Over the past five years the U.S. government has financed an enormous effort to improve “machine translation” systems, so as to process more information from non-English sources. The government’s National Institute of Standards and Technology has conducted annual evaluations of such systems, many from universities or other research groups. NIST avoids using terms like contest and winner. But in 2005, Google’s system was the highest-ranked in all evaluations involving the two hard languages NIST used in its assessment: Arabic and Chinese. Last year, Google ranked highest in six out of eight tests. (The other free online sites, including Babel Fish, did not participate either time.)
Today’s most promising machine-translation systems are fascinating because they are not designed by people who are necessarily expert in Chinese or Arabic—or, for that matter, in English. Instead they reflect the triumph of brute-force statistical analysis. The system’s designers search constantly for documents already translated by skillful human linguists: United Nations documents; scientific papers; commercial books; treaties; European Union material that must be published simultaneously in several languages; multilingual corporate sites. They feed the original and the translation into their system, which amasses an ever-growing record of which sequence of letters and words in one language is most likely to match words in another language. The more data that is fed in, the more precise the correlations become.

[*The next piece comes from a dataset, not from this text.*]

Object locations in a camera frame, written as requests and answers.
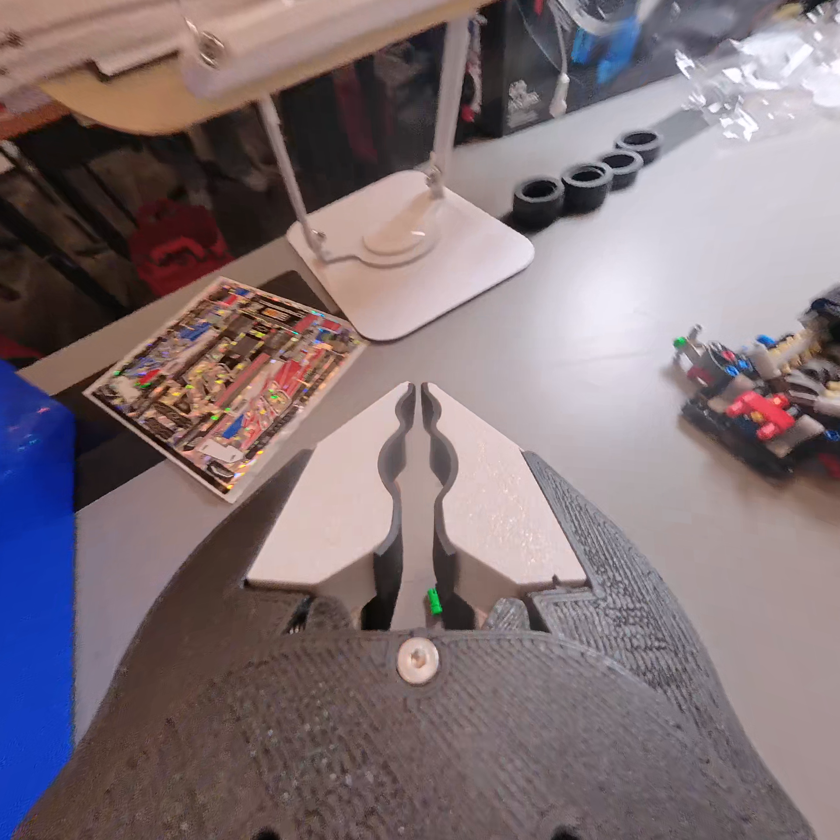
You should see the lego instruction booklet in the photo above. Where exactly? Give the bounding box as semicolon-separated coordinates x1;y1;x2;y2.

“This approach has revolutionized machine translation,” I was told by Franz Josef Och, a computer scientist from Germany who heads Google’s machine-translation team. “The amount of language-specific knowledge you need in order to create the system is astonishingly small.” He said that of the three hard languages Google is concentrating on—Chinese, Russian, and Arabic—the Arabic translating system now produces the most natural-sounding results in English. To see what he means, you can try Google’s translated version of the Arabic page aljazeera.net.
I don’t think it’s too dramatic to say that tools like these can eventually be as important as Web searching. Ever wonder how newspapers in Seoul are playing the latest North Korean threat? Now you can get an idea for yourself. I wondered what the People’s Liberation Army journals were saying about a coming showdown with the United States. I quickly identified the articles that looked most interesting and then worked with a real, human translator to understand the subtle parts.
If that doesn’t sound like much, you’ve never operated through the murk of a hard language. Technology doesn’t always bring us together, but in this case it helps.